Dislocations at the knee occur as a result of a violent
trauma. For example, a Posterior Dislocation—the dashboard injury, is the most
common mechanism of injury which includes exaggerated hyperextension of the
knee and dashboard (posteriorly directed force with the knee flexed at 90
degrees). Posterior dislocation is associated with a high incidence of popliteal
artery injury. With an established popliteal artery injury and resultant
ischemia, blood flow must be restored within 6 hours. Posterior tibialis and
dorsalis pedis pulses should be carefully evaluated in any patient with a knee
dislocation. Look for any evidence of ischemia, diminished blood flow, or
compartment syndrome. Incidence of nerve injury range from 14 percent to 35
percent. Be cautious of spontaneously reduced knee dislocations and its
associated pathology.
Urgent reduction of the knee dislocation is mandatory. Once
the reduction is complete, it is important to reevaluate circulation. If the
circulation is normal, serial follow-up up to 48 hours with clinical
examination and non-invasive studies (ABI). If the circulation is abnormal, an
arteriography should be performed. If no pulses are palpable, immediate
exploration will need to be initiated. The arterial injury is treated,
circulation restored, and prophylactic fasciotomy may be necessary.
Posterior Sternoclavicular Joint Dislocation
A Posterior Sternoclavicular Joint Dislocation typically results
from either a direct force applied to the front of the medial clavicle or an
indirect force applied to the posterolateral aspect of the shoulder. Posterior
dislocation of the sternoclavicular joint could be missed. It is imperative to look
for compression of the trachea, esophagus, or great vessels of the neck. A
posterior dislocation is difficult to diagnose by x-ray so a CT scan is the
preferred method for diagnosing the dislocation and any associated
complications. An urgent reduction is mandatory in order to assure that a
closed reduction is successful and stable. Open reduction may be performed if a
closed reduction is unsuccessful. If an open reduction is decided, during the
operation, a cardiac surgeon will be waiting standby.
Scapulothoracic Dissociation
Scapulothoracic Dissociation is a rare entity that consists
of disruption of the scapula-thoracic articulation. It is a closed avulsion of
the scapula with associated clavicular fracture or disruption of its
articulations and severe soft tissue injury. This injury has been described as
a closed, traumatic fore-quarter amputation. It is a traumatic lateral
displacement of the scapula with intact skin. It is associated with upper
extremity fractures such as fractures of the scapula, clavicle, and humerus.
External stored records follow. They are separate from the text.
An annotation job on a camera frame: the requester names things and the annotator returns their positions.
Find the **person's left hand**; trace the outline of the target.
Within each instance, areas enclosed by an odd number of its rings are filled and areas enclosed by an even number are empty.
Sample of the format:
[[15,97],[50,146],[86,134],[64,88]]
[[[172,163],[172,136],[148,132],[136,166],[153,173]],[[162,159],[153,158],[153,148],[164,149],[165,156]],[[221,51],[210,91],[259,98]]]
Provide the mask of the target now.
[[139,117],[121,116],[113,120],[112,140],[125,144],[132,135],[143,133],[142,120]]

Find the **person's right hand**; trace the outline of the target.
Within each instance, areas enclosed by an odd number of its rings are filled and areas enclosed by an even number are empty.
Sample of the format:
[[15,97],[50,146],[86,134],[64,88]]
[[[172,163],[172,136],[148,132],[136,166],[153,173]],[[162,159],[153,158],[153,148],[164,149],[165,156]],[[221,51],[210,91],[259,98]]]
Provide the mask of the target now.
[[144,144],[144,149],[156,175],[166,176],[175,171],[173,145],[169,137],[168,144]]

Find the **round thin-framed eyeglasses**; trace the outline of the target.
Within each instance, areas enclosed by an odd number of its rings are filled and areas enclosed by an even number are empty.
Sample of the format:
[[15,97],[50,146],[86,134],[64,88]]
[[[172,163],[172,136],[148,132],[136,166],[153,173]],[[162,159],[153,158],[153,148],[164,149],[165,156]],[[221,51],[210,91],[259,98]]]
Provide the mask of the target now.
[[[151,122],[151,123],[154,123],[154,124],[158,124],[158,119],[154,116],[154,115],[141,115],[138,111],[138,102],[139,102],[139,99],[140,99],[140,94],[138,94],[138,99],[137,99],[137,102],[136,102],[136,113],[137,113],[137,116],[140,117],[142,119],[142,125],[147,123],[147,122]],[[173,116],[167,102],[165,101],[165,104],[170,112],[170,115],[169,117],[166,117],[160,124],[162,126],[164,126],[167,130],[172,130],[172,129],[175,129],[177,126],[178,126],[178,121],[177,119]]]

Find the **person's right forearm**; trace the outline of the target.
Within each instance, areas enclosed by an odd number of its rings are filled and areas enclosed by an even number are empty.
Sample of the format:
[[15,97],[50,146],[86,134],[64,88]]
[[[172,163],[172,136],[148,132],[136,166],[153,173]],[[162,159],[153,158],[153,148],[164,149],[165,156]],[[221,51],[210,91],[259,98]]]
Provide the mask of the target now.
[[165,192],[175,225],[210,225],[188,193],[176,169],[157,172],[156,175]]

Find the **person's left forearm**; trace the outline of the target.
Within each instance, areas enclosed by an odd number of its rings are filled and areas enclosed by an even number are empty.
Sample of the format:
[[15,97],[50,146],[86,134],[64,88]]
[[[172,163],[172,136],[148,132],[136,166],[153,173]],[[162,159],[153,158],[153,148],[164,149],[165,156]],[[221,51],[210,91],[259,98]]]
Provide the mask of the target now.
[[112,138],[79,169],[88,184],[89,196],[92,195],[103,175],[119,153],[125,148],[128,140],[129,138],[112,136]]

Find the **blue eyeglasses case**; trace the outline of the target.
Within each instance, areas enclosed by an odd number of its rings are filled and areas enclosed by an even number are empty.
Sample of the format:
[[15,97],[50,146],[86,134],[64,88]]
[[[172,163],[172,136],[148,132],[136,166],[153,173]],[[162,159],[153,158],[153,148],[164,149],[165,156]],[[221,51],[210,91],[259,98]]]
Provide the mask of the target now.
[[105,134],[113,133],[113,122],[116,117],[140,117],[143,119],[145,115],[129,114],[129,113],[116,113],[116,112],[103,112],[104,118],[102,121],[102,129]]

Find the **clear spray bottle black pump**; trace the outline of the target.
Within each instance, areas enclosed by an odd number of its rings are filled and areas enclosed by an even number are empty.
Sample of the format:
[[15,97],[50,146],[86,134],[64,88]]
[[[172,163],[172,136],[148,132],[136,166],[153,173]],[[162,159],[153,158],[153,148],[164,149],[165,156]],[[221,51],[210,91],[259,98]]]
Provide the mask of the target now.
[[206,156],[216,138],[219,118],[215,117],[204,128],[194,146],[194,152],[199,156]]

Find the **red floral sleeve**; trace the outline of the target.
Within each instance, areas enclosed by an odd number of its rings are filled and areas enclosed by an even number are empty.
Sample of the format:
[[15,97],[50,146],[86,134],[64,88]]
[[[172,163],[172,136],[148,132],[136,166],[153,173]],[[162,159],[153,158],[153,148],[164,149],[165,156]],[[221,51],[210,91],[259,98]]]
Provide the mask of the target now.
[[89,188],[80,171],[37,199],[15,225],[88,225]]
Most often, there are varying degrees of injury to the brachial plexus and the
subclavian artery, resulting in a flail and pulseless upper extremity. An arteriogram
should be performed to diagnose a vascular injury. A chest x-ray shows
significant lateral displacement of the scapula; however, the injury can be
missed!
First method of treatment consists of advanced trauma life
support (airway breathing, circulation), followed by an arteriogram for
evaluation of the vascular injury and repair of the arterial injury, if possible.
Fat Embolism
Fat embolism syndrome is a clinical diagnosis with
non-specific or insensitive diagnostic tests. This occurs in trauma patients
with multiple long bone fractures or pelvic fractures. Suspect fat embolism
syndrome with the appropriate signs and underlying risk factors. The clinical
signs usually develop within 24-72 hours of the injury. A fat embolism will
develop earlier than a pulmonary embolism. Early stabilization of the fractures
decreases the rate of incidence of this complication.
Major signs of a fat embolism include: confusion, agitation,
petechial rash—axillae, conjunctivae, palate, and shortness of breath. Minor
signs are listed as: tachycardia, fever, anemia, thrombocytopenia, and fat in
the urine. For a diagnosis of a fat embolism, there must be one major sign and
four minor signs, as mentioned above. Treatment of the fat embolism consists of
diagnostic tests—however these are non-specific and insensitive, supportive
treatment—such as intubation and oxygenation, and prevention (stabilization of
long bone fractures).
Femoral Fracture in the Multiply Injured Patient
In a multiply injured patient, early skeletal stabilization
of a femoral fracture within 24 hours results in decreased incidence of
pulmonary complications and fat embolisms. The effect of reamed intramedullary
nailing for femoral fractures on the incidence of pulmonary complications in a
multiply injured patient or patients with concomitant chest injury is
controversial. Multiple studies have shown that reamed intramedullary nailing
for the acute stabilization of femoral fractures in the multiply injured
patient with a thoracic injury did not increase the occurrence of pulmonary
complications. External fixation is indicated for early stabilization of femoral
fractures in severely injured patients as a form of damage control in
orthopedics and as a temporary bridge to femoral nailing. External fixation is
also indicated in the presence of an associated vascular injury requiring
stabilization before repair and in the presence of severe soft tissue injuries
with extensive contamination.
Hip fractures in an elderly patient
Nonoperative treatment in elderly patients with hip
fractures results a high complication rate including pneumonia,
thromboembolism, urinary tract infection, and decubitus ulcers, resulting in a
high mortality rate.
The mortality rate is 25% in the first year following the
fracture. Early surgery within 48 hours of an injury has been shown to be
associated with a decreased one-year mortality rate.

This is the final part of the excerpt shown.